Если судить по предыдущему полёту, путь до планеты йилайлов должен был занять ровно неделю.
У всех отмечались успехи в освоении языка, чему в немалой степени помогало интенсивное использование гипнопедии и выполнение правила, согласно которому во время занятий можно было разговаривать только по-йилайлски. Несмотря на то, что на плёнках были собраны разрозненные и далеко не полные данные, члены экспедиции подготовились к общению с местными жителями настолько хорошо, насколько могли, и постарались по возможности упорядочить знания об их сложной культуре.
Оставались только проблемы, связанные с самими землянами.
Эш поставил себе задачу: постараться узнать как можно больше о каждом из членов экипажа. Проще всего обстояло дело с русской молодёжью. По крайней мере, с ними было легко разговаривать. Михаил оказался не менее разговорчивым, чем Вера, но не рассказывал ничего личного. Все эмоции он умело прятал за непроницаемым щитом дружелюбного и насмешливого высокомерия.
Труднее оказалось с русскими старшего поколения. Интуиция подсказывала Гордону, что давить на них не стоит. Он не думал, что Григорий или Елизавета непременно ненавидят американцев и не желают с ними работать, но юность этих людей прошла на фоне напряжённого политического климата, когда не было принято легко раскрываться. Привычка осталась. И то, что эти двое все же разговаривали с археологом на такие отвлечённые, безобидные темы, как лингвистические исследования, прогресс науки, и так далее, — все это говорило о том, что они стараются, как могут.
Сложнее всего было с профессором Мариам.
Думая об умном взгляде её чёрных глаз, о негромком голосе с лёгким акцентом, Эш решил, что слишком долго бездействовал.
Пора было браться за дело.
Он отстегнул крепёжные ремни, кивнул Борису и оттолкнулся от кресла. Проплывая по коридору, он глянул на часы, быстро прокрутил в уме намеченный план действий и отправился к комнате отдыха.
Работал видеомагнитофон. Гордон остановился и заглянул внутрь. Трое русских и Ренфри смотрели какой-то документальный фильм на русском языке. Остальные, по идее, должны были сейчас находиться в учебной каюте. Это означало, что Саба — у себя.
Он притормозил около двери, взялся за скобу и постучал.

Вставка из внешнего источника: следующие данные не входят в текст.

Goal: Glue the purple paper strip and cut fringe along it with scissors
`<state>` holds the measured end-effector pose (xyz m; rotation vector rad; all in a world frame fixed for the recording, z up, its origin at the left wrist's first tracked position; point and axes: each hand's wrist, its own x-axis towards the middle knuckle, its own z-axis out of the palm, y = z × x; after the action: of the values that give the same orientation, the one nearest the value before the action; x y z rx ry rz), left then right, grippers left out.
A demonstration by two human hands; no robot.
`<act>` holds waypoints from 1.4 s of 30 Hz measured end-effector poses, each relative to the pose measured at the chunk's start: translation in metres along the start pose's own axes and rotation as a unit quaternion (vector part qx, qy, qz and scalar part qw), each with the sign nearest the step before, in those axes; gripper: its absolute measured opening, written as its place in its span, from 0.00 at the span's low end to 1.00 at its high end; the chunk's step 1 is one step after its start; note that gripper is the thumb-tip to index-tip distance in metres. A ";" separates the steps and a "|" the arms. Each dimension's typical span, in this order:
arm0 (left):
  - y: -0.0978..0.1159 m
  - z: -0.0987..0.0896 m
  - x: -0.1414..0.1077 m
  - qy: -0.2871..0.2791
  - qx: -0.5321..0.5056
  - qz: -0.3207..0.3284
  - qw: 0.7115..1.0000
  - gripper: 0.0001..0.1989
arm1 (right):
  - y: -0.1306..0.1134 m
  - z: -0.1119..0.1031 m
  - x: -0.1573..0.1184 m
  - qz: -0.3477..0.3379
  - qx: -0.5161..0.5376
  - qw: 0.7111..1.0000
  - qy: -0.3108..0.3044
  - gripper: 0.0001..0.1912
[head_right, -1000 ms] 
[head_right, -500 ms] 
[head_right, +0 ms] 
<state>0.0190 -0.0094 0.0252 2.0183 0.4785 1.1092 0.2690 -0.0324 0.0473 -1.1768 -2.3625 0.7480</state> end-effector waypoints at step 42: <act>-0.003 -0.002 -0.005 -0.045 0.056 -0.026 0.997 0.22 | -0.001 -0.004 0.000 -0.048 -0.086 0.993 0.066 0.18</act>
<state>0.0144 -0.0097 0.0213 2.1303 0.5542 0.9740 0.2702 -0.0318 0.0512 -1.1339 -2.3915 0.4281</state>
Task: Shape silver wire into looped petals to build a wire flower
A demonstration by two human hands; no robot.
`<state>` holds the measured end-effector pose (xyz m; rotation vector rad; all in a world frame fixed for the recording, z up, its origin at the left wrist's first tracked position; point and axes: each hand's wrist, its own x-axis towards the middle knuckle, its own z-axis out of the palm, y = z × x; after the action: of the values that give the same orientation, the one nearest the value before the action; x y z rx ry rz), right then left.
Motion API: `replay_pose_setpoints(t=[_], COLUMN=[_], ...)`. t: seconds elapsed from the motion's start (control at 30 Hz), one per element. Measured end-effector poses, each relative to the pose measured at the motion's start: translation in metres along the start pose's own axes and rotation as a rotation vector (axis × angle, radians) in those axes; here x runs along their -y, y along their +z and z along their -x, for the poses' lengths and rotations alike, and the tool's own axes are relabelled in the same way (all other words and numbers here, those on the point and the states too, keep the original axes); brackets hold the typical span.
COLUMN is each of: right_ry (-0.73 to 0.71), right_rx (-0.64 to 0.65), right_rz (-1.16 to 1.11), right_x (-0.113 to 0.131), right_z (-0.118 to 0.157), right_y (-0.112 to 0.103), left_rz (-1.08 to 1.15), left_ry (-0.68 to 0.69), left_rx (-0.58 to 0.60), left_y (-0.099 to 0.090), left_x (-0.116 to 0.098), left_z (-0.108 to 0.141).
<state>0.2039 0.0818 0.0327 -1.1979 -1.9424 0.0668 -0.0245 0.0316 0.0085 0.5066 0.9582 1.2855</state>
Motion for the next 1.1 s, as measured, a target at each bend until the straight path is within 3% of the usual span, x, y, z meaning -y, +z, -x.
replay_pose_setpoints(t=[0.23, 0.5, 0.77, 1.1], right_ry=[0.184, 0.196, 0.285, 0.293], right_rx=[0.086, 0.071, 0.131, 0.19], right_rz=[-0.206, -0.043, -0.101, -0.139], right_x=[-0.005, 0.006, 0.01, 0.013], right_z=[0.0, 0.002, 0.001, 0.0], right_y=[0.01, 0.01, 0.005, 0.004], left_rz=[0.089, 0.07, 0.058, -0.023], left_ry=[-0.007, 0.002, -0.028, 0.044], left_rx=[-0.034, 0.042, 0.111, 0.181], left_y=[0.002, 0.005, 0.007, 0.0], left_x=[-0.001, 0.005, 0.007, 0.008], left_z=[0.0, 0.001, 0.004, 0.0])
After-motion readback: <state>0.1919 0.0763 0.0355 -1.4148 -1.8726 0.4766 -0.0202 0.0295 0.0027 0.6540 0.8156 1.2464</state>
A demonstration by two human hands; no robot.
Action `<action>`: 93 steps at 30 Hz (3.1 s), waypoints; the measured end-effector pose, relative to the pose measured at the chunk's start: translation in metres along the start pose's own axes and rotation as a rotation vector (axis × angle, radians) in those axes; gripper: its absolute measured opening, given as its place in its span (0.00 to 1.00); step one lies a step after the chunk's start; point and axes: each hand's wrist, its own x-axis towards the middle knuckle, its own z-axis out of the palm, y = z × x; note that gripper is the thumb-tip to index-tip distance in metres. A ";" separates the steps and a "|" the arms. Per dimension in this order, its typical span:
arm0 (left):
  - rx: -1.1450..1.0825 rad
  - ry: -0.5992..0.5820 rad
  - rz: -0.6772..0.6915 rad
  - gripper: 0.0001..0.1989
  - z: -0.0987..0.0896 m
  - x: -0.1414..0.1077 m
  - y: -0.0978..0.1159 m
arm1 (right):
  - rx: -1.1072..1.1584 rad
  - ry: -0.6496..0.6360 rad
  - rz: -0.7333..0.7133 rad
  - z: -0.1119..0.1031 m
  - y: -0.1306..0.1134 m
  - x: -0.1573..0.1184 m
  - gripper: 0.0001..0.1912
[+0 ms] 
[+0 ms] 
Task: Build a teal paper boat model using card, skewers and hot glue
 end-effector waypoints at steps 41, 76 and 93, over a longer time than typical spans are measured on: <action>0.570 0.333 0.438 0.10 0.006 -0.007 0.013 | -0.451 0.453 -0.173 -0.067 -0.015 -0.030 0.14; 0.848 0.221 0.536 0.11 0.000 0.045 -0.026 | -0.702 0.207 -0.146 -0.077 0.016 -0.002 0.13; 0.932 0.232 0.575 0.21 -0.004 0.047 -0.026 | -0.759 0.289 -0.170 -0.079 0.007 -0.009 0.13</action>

Дверь плавно отъехала в сторону. Эвелин куда-то ушла, эфиопка была в каюте одна. Эш заметил, что дисплей её ноутбука светится. Переносной компьютер был прикреплён к столику. Рядом в воздухе парили наушники.
— Гордон? — вежливо поприветствовала гостя Саба.
— Можно с вами поговорить? — спросил он.
Женщина кивнула:
— Конечно.
— Простите, что помешал, — извинился археолог и вошёл. В маленькой каюте царил образцовый порядок.
— Ничего страшного, — отозвалась профессор и изящно махнула рукой. Она быстро сохранила данные, с которыми работала, и, закрыв крышку ноутбука, опустила на неё руки. — Ну, так о чем же вы хотели со мной поговорить?
Каюты были слишком малы для того, чтобы тут можно было принимать гостей. Гордон сел на краешек койки Эвелин.
— Я немного забегаю вперёд, — начал Эш. — Мы не имеем никакого понятия о том, откуда взялось ваше скульптурное изображение, но все же можем предположить, что оно каким-то образом связано с текущей миссией. Скорее всего, эта фигурка была вырезана вследствие того, что мы побывали на планете.
Музыковед кивнула. В том, что говорил Гордон, не было ничего нового. Так думали все.
— Ваша задача будет состоять в проникновении в Дом знаний, о котором нам известно только одно: вход туда позволен избранным и всех прочих туда не пускают.
Это тоже было известно всем, однако Мариам не выказала ни раздражения, ни нетерпения — а следовательно, понимала, что Гордон просто-напросто подводит базу под то, о чем собирается говорить дальше.